[Gluster-users] The continuing story ...

Zenaan Harkness zen at freedbms.net
Tue Sep 8 14:01:17 UTC 2009

On Tue, Sep 08, 2009 at 05:37:09AM -0700, Anand Avati wrote:
> >> > I doubt that this can be a real solution. My guess is that glusterfsd runs
> >> > into some race condition where it locks itself up completely.
> >> > It is not funny to debug something the like on a production setup. Best would
> >> > be to have debugging output sent from the servers' glusterfsd directly to a
> >> > client to save the logs. I would not count on syslog in this case, if it
> >> > survives one could use a serial console for syslog output though.
> I'm going to iterate through this yet again at the risk of frustrating
> you. glusterfsd (on the server side) is yet another process running
> only system calls. If glusterfsd has a race condition and locks itself
> up, then it locks _only its own process_ up. What you are having is a
> frozen system. There is no way glusterfsd can lock up your system
> through just VFS system calls, even if it wanted to, intentionally. It
> is a pure user space process and has no power to lock up the system.
> The worst glusterfsd can do to your system is deadlock its own process
> resulting in a glusterfs fuse mountpoint hang, or segfault and result
> in a core dump.

It appears OP has no core-dump.

It appears OP has no gluster logs.

It appears OP cannot log in/ ssh to observe results, but instead must
cold boot.

Debugging opportunities are getting slim.

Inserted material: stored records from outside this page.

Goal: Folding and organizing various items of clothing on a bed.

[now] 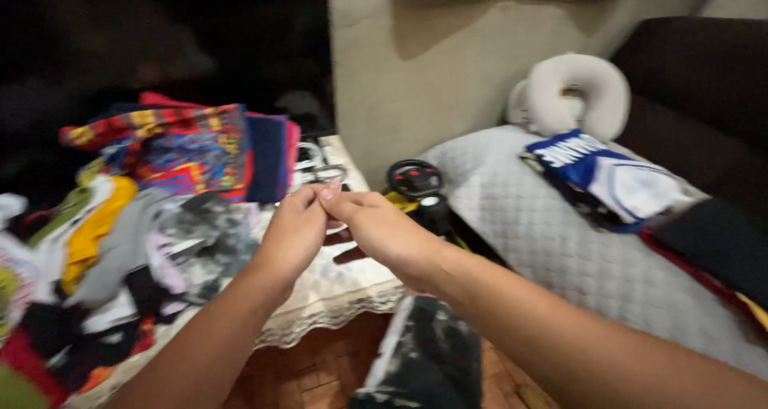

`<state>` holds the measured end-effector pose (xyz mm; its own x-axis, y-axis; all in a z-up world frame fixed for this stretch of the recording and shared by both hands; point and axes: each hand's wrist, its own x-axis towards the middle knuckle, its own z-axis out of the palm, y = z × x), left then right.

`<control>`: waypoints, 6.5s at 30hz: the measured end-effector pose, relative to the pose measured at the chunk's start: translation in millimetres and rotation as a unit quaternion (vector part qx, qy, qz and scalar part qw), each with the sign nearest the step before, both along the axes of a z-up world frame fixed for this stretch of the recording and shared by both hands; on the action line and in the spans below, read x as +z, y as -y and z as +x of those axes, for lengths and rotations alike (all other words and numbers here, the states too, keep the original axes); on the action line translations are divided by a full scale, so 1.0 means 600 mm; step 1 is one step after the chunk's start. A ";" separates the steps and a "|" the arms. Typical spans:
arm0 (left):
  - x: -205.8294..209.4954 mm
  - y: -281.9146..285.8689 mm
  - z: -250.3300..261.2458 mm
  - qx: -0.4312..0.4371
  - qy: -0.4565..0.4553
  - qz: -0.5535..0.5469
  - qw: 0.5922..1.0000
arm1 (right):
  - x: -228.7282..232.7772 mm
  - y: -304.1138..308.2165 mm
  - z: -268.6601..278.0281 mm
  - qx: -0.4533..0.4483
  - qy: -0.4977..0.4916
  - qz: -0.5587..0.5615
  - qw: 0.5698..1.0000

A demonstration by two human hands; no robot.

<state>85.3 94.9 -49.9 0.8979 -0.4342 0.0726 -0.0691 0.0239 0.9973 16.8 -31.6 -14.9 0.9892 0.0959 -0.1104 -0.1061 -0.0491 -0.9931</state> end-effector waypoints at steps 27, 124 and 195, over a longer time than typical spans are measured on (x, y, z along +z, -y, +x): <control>-0.160 -0.073 0.405 0.180 0.075 0.430 0.882 | -0.039 -0.048 0.215 0.028 -0.020 -0.108 0.994; -0.172 0.045 -0.066 0.017 0.115 0.262 0.958 | -0.230 0.279 -0.336 -0.311 -0.209 0.365 0.852; -0.170 0.360 -0.020 -0.221 -0.093 -0.166 0.957 | -0.120 0.272 -0.341 -0.360 0.002 0.067 0.930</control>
<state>73.5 -121.2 -152.2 0.6432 -0.7547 0.1292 0.1984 0.3273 0.9238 -187.5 -195.0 -86.7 0.8026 -0.5794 -0.1420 -0.0599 0.1585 -0.9855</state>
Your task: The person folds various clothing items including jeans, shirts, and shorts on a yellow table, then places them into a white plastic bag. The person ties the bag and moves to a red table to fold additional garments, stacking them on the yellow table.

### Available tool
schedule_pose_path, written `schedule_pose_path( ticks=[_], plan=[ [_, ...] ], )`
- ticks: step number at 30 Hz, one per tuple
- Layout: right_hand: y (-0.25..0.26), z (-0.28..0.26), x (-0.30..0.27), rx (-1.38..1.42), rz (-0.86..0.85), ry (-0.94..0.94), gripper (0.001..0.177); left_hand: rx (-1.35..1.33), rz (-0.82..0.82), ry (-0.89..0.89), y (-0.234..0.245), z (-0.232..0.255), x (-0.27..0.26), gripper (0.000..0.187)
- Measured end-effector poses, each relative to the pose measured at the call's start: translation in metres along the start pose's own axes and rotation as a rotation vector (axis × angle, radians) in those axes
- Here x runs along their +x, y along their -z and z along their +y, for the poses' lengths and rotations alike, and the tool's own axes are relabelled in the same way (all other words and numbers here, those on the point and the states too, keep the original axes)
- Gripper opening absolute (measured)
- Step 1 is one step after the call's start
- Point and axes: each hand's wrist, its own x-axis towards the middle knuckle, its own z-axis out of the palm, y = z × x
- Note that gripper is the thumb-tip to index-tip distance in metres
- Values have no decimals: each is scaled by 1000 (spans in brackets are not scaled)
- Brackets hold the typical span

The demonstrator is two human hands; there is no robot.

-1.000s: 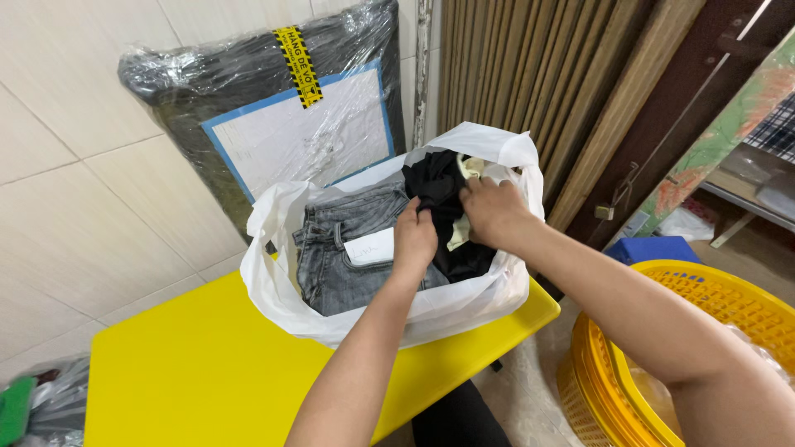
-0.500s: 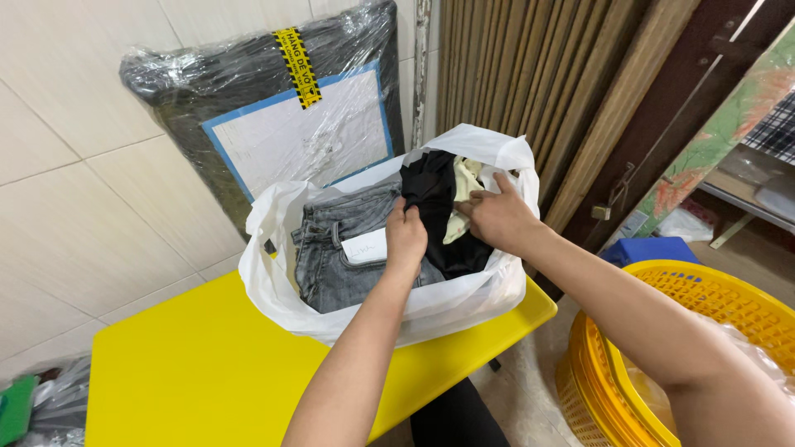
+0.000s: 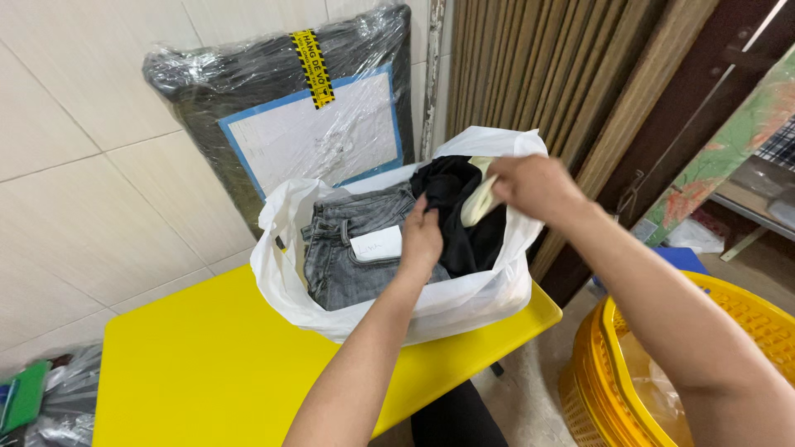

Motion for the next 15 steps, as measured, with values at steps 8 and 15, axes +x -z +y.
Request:
schedule_pose_path(
  ticks=[8, 15],
  plan=[
    [100, 24, -12, 393, 552, -3, 19, 881, -764, -121, -33, 37, -39, 58],
    [111, 19, 35, 412, 546, 98, 17, 919, -800, -137, -28, 88, -37, 79]
  ],
)
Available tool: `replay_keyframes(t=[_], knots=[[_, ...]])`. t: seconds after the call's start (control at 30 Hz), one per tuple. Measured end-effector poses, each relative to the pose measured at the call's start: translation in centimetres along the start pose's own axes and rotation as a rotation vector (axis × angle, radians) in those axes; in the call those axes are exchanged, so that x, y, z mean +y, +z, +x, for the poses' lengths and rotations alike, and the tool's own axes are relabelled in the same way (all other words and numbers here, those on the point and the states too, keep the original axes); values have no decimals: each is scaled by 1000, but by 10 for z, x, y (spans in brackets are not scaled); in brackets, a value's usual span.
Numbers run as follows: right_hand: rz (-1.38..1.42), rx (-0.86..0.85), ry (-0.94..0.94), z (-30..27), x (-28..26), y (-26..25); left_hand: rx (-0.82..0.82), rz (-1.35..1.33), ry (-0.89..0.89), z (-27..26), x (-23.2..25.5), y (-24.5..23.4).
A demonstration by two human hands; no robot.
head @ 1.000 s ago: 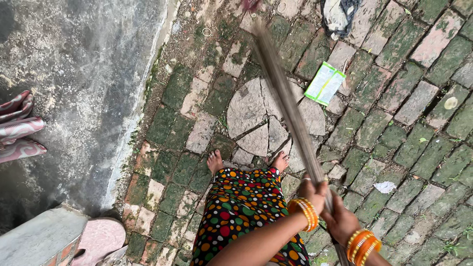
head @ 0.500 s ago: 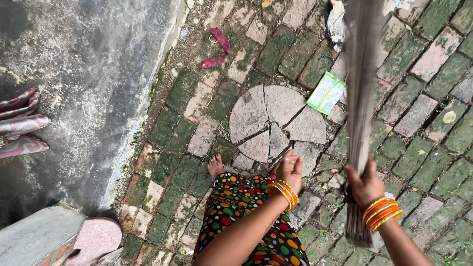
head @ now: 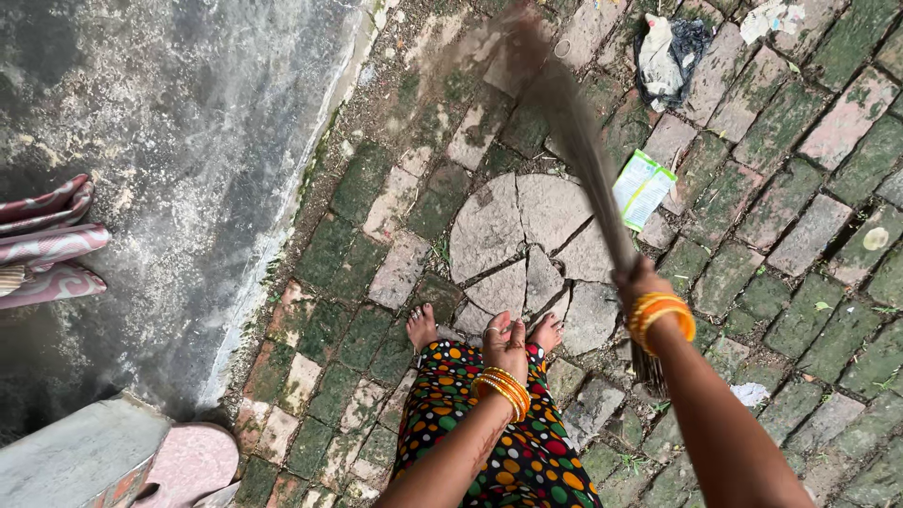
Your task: The person sweeps a brick courtyard and a nearby dirt area using a bundle of sticks as a broom, moving litter and debris across the ground.
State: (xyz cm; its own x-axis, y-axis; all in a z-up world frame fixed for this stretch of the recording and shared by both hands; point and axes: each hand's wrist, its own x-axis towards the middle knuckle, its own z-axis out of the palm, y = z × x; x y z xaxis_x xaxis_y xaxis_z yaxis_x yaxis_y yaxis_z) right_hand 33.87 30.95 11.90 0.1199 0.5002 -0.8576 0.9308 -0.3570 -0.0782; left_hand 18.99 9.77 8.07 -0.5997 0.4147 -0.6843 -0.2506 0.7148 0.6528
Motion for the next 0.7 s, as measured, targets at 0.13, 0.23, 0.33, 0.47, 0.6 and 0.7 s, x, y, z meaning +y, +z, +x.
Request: replay_keyframes(t=[0.13,0.23,0.33,0.47,0.6,0.7], knots=[[288,592,-197,14,61,-25,-23,-22,-3,2,-3,-10],[315,582,-231,-1,88,-44,3,-39,76,8,-6,-9],[283,265,-29,-47,80,-45,11,-182,65,6,-2,-7],[-175,-200,-37,-110,75,0,91,-37,180,10,21,-23],[-835,-480,-239,-118,56,31,82,14,118,2,44,-42],[-838,-355,-199,-99,51,5,69,67,49,-1,48,-51]])
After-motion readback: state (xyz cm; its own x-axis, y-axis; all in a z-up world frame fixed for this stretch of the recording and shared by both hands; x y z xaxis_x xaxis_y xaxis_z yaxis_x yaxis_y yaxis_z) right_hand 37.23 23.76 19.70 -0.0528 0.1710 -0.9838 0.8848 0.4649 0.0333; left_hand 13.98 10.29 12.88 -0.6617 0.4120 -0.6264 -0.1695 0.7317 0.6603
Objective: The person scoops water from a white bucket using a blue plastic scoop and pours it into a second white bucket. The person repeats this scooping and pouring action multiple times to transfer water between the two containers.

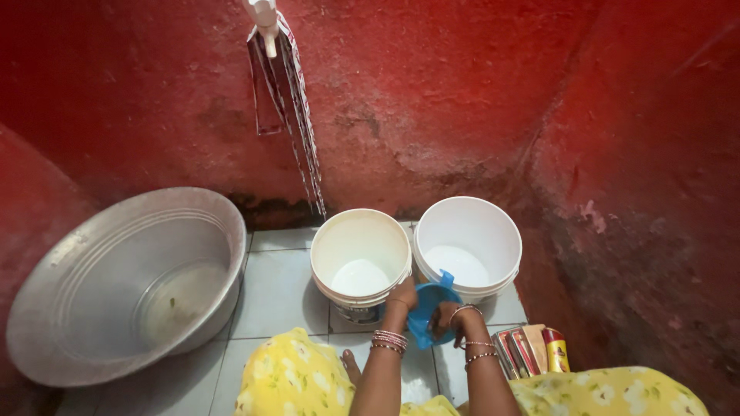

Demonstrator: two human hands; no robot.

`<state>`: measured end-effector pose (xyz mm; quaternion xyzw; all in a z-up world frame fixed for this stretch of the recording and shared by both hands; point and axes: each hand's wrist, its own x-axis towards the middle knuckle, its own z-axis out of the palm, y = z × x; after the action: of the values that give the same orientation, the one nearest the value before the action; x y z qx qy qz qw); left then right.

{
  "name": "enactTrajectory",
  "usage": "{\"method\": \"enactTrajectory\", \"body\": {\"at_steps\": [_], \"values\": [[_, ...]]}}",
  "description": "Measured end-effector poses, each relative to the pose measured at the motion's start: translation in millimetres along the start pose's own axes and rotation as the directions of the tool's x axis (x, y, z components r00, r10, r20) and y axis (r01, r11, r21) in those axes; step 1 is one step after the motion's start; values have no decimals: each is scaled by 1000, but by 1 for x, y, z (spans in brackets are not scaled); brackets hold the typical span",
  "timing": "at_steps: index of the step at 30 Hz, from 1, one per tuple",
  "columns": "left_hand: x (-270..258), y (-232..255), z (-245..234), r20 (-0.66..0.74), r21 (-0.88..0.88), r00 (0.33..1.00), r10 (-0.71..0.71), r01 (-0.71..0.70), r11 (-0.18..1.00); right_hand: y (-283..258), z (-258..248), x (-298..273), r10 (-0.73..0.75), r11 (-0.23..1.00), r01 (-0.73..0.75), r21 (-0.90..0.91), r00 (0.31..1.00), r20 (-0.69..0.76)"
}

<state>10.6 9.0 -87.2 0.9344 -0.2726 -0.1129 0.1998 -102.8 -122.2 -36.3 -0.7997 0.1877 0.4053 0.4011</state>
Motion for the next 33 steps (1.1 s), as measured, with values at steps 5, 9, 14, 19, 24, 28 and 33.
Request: {"method": "enactTrajectory", "body": {"at_steps": [5, 9, 14, 19, 24, 28, 33], "values": [[9, -3, -4, 187, -142, 981, -41, 68, 988, 14, -4, 18, -173, 979, 153, -134, 973, -152], [14, 2, -14, 242, -165, 969, -57, 99, 981, -9, -14, -15, -168, 970, 113, -217, 953, -254], [-1, 2, -91, 372, -356, 928, -5, 147, 923, -68, -28, -124, -54, 995, 77, 63, 950, -307], [1, -4, -89, 590, -220, 807, 14, 145, 965, -93, -23, -164, -93, 990, 115, 76, 965, -246], [22, -16, -24, 915, 91, 279, -289, 557, 826, -60, -14, -106, 2, 991, 11, 130, 995, -98], [4, -15, 4, 729, 44, 681, -69, 54, 998, -14, 10, -14, -50, 991, 31, -128, 989, -142], [-26, -12, 17, 330, -180, 939, -100, 166, 970, 12, 37, 44, -235, 933, 141, -330, 935, -266]]}}
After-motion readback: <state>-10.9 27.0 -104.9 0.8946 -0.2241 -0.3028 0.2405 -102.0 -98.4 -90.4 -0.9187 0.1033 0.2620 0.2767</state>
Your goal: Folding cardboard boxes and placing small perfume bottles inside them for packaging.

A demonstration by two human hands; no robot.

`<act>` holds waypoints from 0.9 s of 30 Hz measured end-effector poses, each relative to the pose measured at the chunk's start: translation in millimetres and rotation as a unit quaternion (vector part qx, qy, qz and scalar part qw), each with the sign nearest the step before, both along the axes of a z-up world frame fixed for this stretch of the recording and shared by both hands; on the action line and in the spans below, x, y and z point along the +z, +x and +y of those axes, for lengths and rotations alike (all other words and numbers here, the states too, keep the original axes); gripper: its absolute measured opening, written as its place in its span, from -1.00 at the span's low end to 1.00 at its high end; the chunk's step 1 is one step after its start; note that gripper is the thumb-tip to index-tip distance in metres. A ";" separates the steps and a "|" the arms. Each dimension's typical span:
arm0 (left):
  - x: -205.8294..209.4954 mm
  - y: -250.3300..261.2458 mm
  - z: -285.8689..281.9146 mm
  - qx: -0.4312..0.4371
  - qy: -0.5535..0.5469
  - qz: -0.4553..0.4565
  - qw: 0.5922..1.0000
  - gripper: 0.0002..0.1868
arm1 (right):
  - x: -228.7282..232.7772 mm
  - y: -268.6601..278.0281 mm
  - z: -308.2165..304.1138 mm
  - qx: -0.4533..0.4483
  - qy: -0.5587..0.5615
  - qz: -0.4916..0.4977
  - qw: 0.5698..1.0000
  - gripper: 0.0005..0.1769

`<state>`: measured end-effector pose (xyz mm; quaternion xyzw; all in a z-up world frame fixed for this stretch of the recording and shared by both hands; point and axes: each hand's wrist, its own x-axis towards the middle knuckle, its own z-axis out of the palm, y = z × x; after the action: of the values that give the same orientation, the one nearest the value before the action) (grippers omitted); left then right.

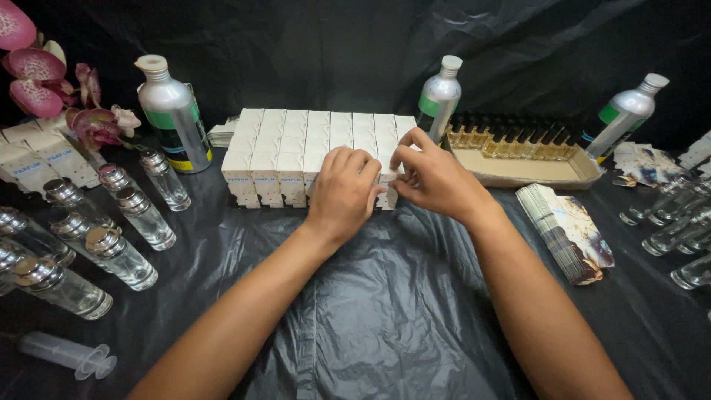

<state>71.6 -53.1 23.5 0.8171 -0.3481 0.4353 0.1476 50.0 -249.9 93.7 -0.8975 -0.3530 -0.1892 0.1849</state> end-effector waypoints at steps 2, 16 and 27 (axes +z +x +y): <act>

Are there kernel instrumention utils that OP can use, to determine
one or more of:

   -  file descriptors running out
   -  thread deadlock condition occurring
   -  some other kernel level subsystem failure
      -  eg networking, fs, scheduler/memory


I have been watching closely. I am potential gluster user, monitoring
this situation - thanks to all parties for ongoing analysis and
patience in this case. Gluster appears to be a new technology, with
excellent potential.